=== Task to complete ===
Exact reproduction of the data is required, with images excluded.

=== Data excerpt ===

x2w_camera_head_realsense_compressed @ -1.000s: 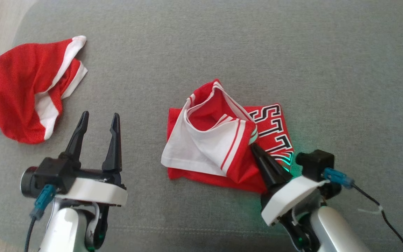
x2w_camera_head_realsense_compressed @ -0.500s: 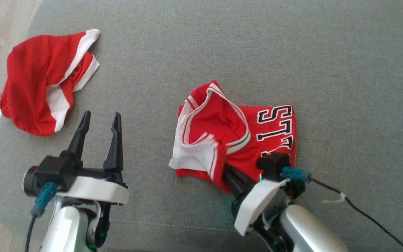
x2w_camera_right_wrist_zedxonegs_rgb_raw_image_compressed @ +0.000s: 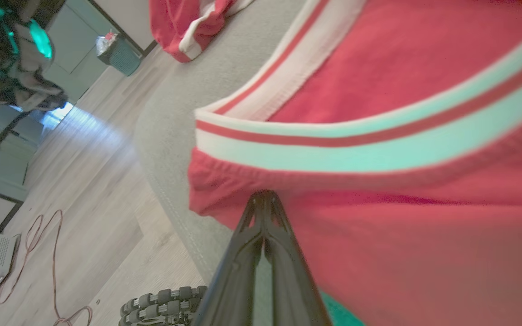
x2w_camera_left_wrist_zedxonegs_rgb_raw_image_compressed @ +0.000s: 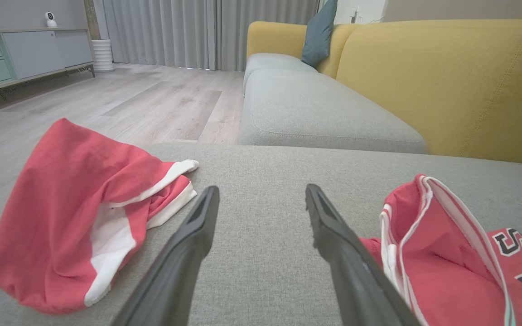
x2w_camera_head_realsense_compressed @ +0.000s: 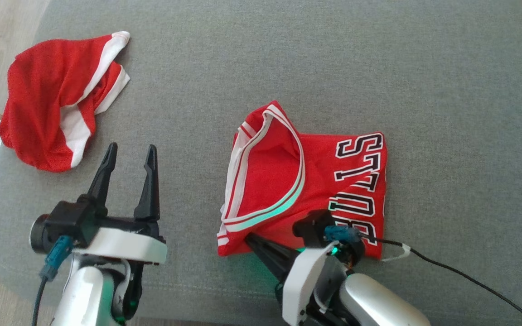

=== Result ===
x2w_camera_head_realsense_compressed @ -1.000s: 
x2w_camera_head_realsense_compressed @ -0.500s: 
x2w_camera_right_wrist_zedxonegs_rgb_raw_image_compressed @ +0.000s: 
x2w_camera_left_wrist_zedxonegs_rgb_raw_image_compressed @ +0.000s: 
x2w_camera_head_realsense_compressed @ +0.000s: 

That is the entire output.